In [None]:
!jt -t l

In [1]:
import requests, json, pandas as pd, numpy as np

## Get data from HAL

In [2]:
hal_req = """
https://api.archives-ouvertes.fr/search/?q=fulltext_t:\
(("applied a CC BY public copyright") OR ("applied a CC-BY public copyright")\
OR ("appliqué une licence CC BY") OR ("appliqué une licence CC-BY") )\
&rows=5000&sort=submittedDate_tdate desc&\
fl=halId_s,doiId_s,docType_s,primaryDomain_s,journalIssn_s,submittedDate_s,europeanProjectAcronym_s,anrProjectAcronym_s,journalPublisher_s,publisher_s
"""

In [3]:
req_raw = requests.get(hal_req)
req_json = req_raw.json()
print("total of publications", req_json["response"]["numFound"])

total of publications 59


In [4]:
## transform json to dataframe
req_data = req_json["response"]["docs"]
df = pd.DataFrame(req_data)
df.sample(1)

Unnamed: 0,primaryDomain_s,journalPublisher_s,journalIssn_s,halId_s,docType_s,doiId_s,submittedDate_s,europeanProjectAcronym_s,anrProjectAcronym_s
37,sdv.mp.par,Nature Publishing Group,2045-2322,pasteur-03491954,ART,10.1038/s41598-021-99152-9,2021-12-18 10:12:26,,


In [5]:
df["docType_s"].value_counts()

ART          53
UNDEFINED     5
COMM          1
Name: docType_s, dtype: int64

## Enrich with unpaywall

In [6]:
def get_upw(doi):
    # memo https://api.unpaywall.org/v2/10.1101/2021.05.24.445406?email=maxence.larrieu@u-paris.fr
    req = requests.get(f"https://api.unpaywall.org/v2/{doi}?email=maxence.larrieu@u-paris.fr")
    res = req.json()
    
    # get issns
    issns = res.get("journal_issns")
    
    # deduce if vor is oa
    vor_is_oa = False
    if res.get("best_oa_location"):
        best_loc = res["best_oa_location"]
        vor_is_oa = True if best_loc["version"] == "publishedVersion" else False
    
    return [issns, vor_is_oa]

In [7]:
## pour tester
# memo closed doi 10.1017/S135577181900030X
get_upw("10.1017/S135577181900030X")

['1355-7718,1469-8153', False]

In [8]:
## add upw_issn & upw_vor_is_oa to table
df[["upw_issns", "upw_vor_is_oa" ]] = df.apply(
    lambda row : get_upw(row["doiId_s"]), axis = 1, result_type = "expand")

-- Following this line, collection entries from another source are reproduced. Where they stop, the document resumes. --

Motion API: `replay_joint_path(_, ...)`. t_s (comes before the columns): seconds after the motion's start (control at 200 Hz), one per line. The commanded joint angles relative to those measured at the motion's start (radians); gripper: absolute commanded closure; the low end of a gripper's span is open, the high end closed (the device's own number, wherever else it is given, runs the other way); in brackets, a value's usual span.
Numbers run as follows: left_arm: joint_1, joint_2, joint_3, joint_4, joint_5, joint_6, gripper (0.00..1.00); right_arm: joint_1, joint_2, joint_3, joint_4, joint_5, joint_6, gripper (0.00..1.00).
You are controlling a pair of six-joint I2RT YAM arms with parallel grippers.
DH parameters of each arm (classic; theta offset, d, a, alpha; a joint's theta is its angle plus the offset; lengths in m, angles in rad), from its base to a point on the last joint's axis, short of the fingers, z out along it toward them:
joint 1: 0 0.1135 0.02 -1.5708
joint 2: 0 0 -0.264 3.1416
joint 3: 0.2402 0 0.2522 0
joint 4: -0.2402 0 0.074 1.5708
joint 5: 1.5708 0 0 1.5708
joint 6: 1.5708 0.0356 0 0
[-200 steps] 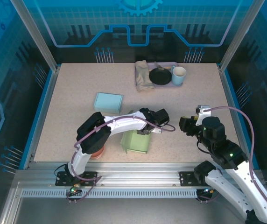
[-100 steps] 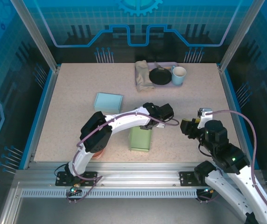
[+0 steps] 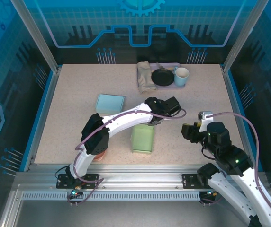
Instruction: Fold the paper box
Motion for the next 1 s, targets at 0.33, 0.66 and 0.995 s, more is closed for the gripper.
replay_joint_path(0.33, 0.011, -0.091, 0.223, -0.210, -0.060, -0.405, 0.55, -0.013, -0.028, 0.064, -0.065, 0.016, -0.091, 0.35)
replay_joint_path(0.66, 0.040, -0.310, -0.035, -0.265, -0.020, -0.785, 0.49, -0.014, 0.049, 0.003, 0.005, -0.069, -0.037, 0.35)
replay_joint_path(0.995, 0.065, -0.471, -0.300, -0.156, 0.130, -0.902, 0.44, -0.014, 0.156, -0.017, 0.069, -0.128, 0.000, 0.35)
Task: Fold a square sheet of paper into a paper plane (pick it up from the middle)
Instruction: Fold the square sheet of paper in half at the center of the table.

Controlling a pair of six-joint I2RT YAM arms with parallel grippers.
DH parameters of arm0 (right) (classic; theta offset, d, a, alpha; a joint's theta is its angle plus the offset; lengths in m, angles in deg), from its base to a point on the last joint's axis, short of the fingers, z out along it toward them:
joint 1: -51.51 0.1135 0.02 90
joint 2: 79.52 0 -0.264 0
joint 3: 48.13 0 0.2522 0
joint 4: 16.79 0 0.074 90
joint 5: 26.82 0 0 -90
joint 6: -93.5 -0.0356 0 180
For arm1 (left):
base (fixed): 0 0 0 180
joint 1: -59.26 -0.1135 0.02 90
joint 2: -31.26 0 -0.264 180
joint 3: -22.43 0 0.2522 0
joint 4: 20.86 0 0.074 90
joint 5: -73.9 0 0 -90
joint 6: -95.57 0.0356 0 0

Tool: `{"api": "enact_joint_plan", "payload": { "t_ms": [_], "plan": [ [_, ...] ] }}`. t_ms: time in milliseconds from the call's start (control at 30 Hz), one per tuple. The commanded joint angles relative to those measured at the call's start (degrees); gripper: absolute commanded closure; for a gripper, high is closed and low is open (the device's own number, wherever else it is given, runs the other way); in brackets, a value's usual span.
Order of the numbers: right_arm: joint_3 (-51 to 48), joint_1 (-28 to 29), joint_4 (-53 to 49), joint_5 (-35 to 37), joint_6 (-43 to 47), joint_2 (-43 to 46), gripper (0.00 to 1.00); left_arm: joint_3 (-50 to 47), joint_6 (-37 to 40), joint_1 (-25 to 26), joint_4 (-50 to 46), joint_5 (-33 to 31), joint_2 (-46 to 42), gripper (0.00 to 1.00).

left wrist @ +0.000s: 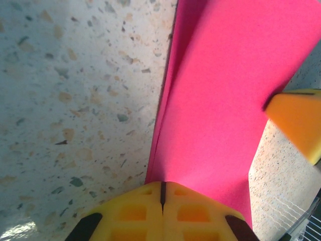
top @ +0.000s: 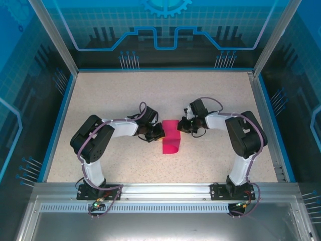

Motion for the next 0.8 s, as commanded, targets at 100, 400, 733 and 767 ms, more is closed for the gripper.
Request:
{"api": "enact_joint_plan", "payload": {
  "t_ms": [100, 400, 733, 767],
  "plan": [
    [1.0, 1.3, -0.1, 2.6, 1.8, 5.5, 0.92, -1.7, 1.6, 0.4, -8.7, -4.0, 3.2, 1.0],
    [6.0, 3.3, 1.8, -4.2, 0.2, -3.9, 0.92, -1.2, 1.9, 0.4, -9.5, -4.1, 3.2, 1.0],
    [7.2, -2.5, 1.0, 0.6, -2.0, -8.2, 0.93, -0.9, 2.5, 0.4, -10.4, -4.1, 3.4, 1.0],
    [7.0, -3.1, 1.5, 1.0, -2.5, -8.2, 0.92, -0.9, 2.5, 0.4, -10.5, -4.1, 3.4, 1.0]
  ]
}}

# Rework the table to display it in HTML

In [9]:
## shorder submittedDAte (no hours info)
df["submittedDate_s"] = df["submittedDate_s"].str.slice(0,10)
df.sample(2)

Unnamed: 0,primaryDomain_s,journalPublisher_s,journalIssn_s,halId_s,docType_s,doiId_s,submittedDate_s,europeanProjectAcronym_s,anrProjectAcronym_s,upw_issns,upw_vor_is_oa
57,info.info-bi,,,hal-03240376,UNDEFINED,10.1101/2021.05.24.445406,2021-05-28,,,,True
11,sdv.bbm.bs,National Academy of Sciences,0027-8424,hal-03779985,ART,10.1073/pnas.2200468119,2022-09-18,,,"0027-8424,1091-6490",True


In [10]:
## lighten anr and european project (yes if data, else no)
df["europeanProjectAcronym_s"] = df["europeanProjectAcronym_s"].notna()
df["anrProjectAcronym_s"] = df["anrProjectAcronym_s"].notna()

In [16]:
## use one column to know if the publication comes from a funded project
df["funded_project"] = dftest.europeanProjectAcronym_s | dftest.anrProjectAcronym_s

In [17]:
## make simpler doctype category
doctype_matcher = {
     "ART" : "article", 
     "UNDEFINED" : "preprint",
     "COMM" : "proceedings",
     "OUV" : "book",
     "COUV" : "book", 
     "DOUV" : "book"
    }

In [18]:
def change_doctype(hal_doctype) :
    if hal_doctype in doctype_matcher.keys() : 
        return doctype_matcher[hal_doctype]
    else : 
        return "other"

In [19]:
df["docType_s"] = df["docType_s"].apply(lambda x : change_doctype(x))

In [20]:
df.docType_s.value_counts()

article        53
preprint        5
proceedings     1
Name: docType_s, dtype: int64

In [21]:
df.columns

Index(['primaryDomain_s', 'journalPublisher_s', 'journalIssn_s', 'halId_s',
       'docType_s', 'doiId_s', 'submittedDate_s', 'europeanProjectAcronym_s',
       'anrProjectAcronym_s', 'upw_issns', 'upw_vor_is_oa', 'funded_project'],
      dtype='object')

In [26]:
## remove columns
# /!\/!\/!\ first verify column existance /!\/!\/!\
df_export = df.drop(
    ["primaryDomain_s", "journalIssn_s", "doiId_s", "upw_issns", "anrProjectAcronym_s", "europeanProjectAcronym_s" ], 
    axis = 1)

In [27]:
df_export.columns

Index(['journalPublisher_s', 'halId_s', 'docType_s', 'submittedDate_s',
       'upw_vor_is_oa', 'funded_project'],
      dtype='object')

In [28]:
## reorder column
df_export = df[["halId_s", "docType_s", "journalPublisher_s", "upw_vor_is_oa", "funded_project", "submittedDate_s"]]

In [31]:
## rename columns
df_export = df_export.rename(columns = 
                 {'halId_s':'HAL URI', 
                  'docType_s':'genre', 
                  "journalPublisher_s" : "publisher",
                  "upw_vor_is_oa" : "publisher vers.\nis oa",
                  "funded_project" : "European/ANR project",
                  "submittedDate_s" : "deposit date"
                 })

In [32]:
df_export.to_csv("../fr-publications-rrs-applied.csv", index = False)